By Anand Giridharadas

UPHEAVAL 
Turning Points for Nations in Crisis
By Jared Diamond

If you’ve ever been at a wedding or conference or on board a United connection from O’Hare, and been cornered by a man with Theories About It All, and you came away thinking, “That was a great experience,” have I got the book for you.

Jared Diamond’s “Upheaval” belongs to the genre of 30,000-foot books, which sell an explanation of everything. I travel often and see them a lot: at airport bookstores, where Steven Pinker and Yuval Noah Harari (both of whom blurbed “Upheaval”) and Diamond, of course, deserve permanent shelves; and in the air, where I’ve noticed that a pretty disproportionate fraction of readers who read in the quiet of 30,000 feet have a preference for writers who write from the viewpoint of 30,000 feet.

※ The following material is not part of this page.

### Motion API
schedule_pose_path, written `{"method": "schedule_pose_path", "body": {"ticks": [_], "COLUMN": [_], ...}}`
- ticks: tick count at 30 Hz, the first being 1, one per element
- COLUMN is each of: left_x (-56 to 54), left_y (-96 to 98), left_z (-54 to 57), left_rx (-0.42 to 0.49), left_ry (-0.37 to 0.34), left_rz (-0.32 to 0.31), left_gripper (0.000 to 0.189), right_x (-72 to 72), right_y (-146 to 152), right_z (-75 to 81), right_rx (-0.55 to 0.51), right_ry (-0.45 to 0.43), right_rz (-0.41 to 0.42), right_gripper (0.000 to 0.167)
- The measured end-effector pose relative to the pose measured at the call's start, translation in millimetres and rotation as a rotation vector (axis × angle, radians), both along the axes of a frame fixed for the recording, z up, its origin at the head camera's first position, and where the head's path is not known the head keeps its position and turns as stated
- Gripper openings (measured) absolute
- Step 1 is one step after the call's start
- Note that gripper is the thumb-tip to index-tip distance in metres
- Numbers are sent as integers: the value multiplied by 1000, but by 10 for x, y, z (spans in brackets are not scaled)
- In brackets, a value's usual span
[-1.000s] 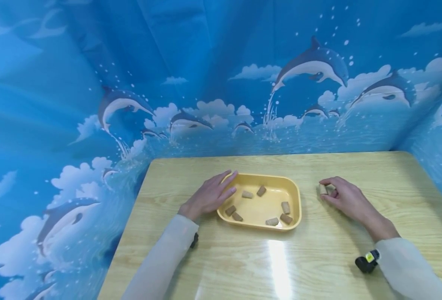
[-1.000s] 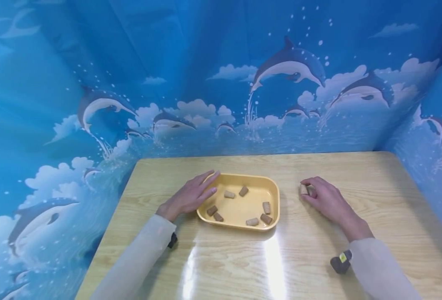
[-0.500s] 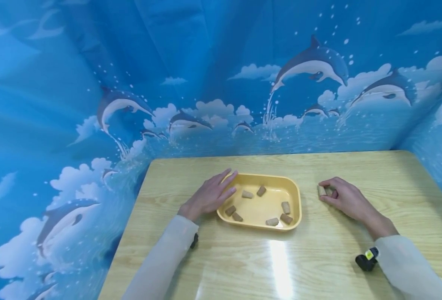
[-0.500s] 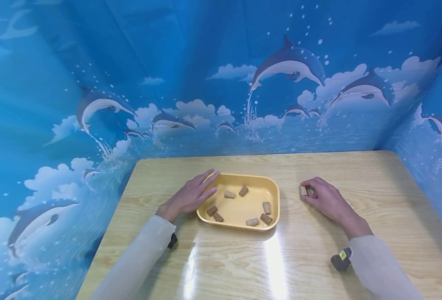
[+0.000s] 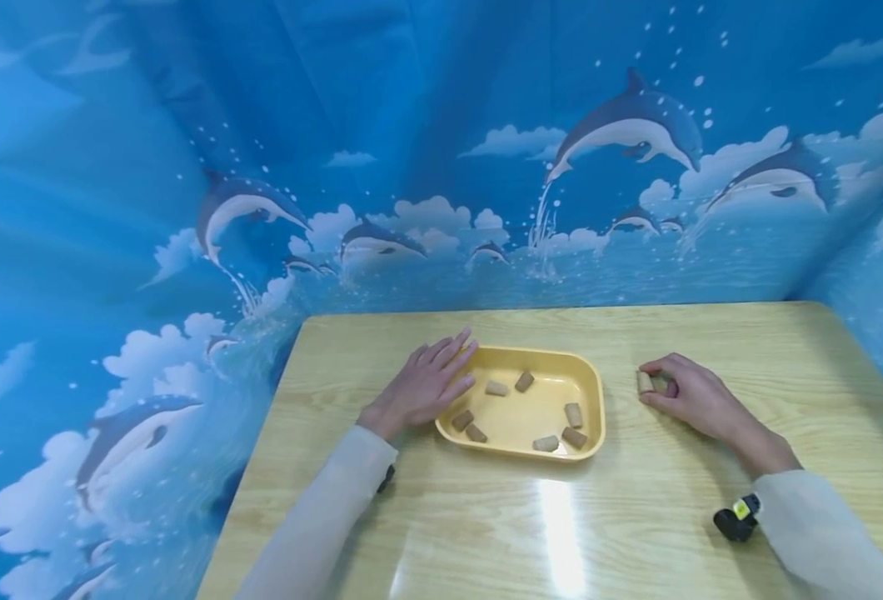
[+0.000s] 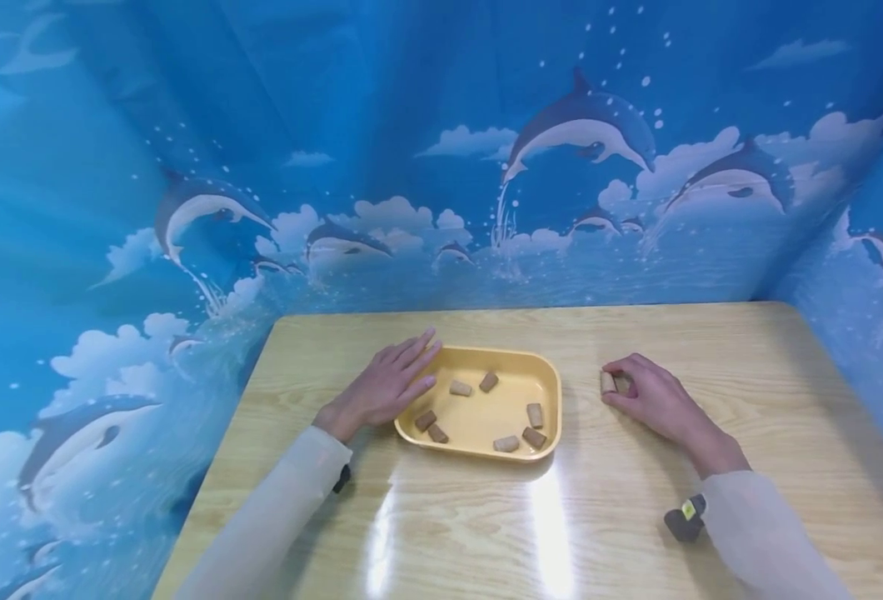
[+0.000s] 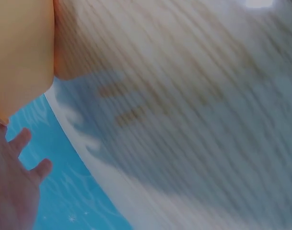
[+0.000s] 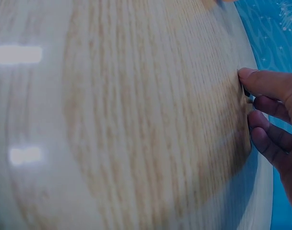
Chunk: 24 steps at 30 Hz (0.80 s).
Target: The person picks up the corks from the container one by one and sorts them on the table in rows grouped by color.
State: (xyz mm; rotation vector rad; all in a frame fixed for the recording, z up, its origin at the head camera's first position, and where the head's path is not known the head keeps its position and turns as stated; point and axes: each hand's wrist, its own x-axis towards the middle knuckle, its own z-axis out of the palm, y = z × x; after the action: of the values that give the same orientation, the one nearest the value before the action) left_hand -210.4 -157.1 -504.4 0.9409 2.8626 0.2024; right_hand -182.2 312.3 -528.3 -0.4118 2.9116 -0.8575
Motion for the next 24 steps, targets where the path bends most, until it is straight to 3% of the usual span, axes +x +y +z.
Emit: {"method": "schedule_pose_path", "body": {"ticks": [10,17,24], "left_x": [-12,-40,-75], "left_y": [16,6,6], "left_z": [53,127,89], "left_rx": [-121,-100,-93], "left_ry": [43,-47,-35], "left_rz": [-23,-33,-72], "left_gripper": [71,69,70], "right_x": [25,18,31], "right_y": [-27,-35,-24], "right_z": [27,8,9], "right_rx": [7,18,21], "right_ry": [5,17,19], "right_rz": [5,2,-5], "right_gripper": [54,53,52]}}
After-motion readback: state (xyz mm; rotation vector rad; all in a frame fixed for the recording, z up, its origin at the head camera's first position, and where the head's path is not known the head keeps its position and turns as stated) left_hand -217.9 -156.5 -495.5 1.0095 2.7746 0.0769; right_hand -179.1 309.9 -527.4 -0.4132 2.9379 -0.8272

So I dug into Diamond’s latest, intrigued by his thesis that the way individual humans cope with crisis might teach something to countries. Then, before long, the first mistake caught my eye; soon, the 10th. Then graver ones. Errors, along with generalizations, blind spots and oversights, that called into question the choice to publish. I began to wonder why we give some people, and only some, the platform, and burden, to theorize about everything.

The theory proposed by Diamond — a professor of geography at the University of California at Los Angeles and the author of several books, including the Pulitzer Prize-winning “Guns, Germs and Steel” — is interesting. Human beings go through personal crises all the time. We know a lot about how people change in order to cope — or fail to. What if we applied those lessons to countries in quagmires?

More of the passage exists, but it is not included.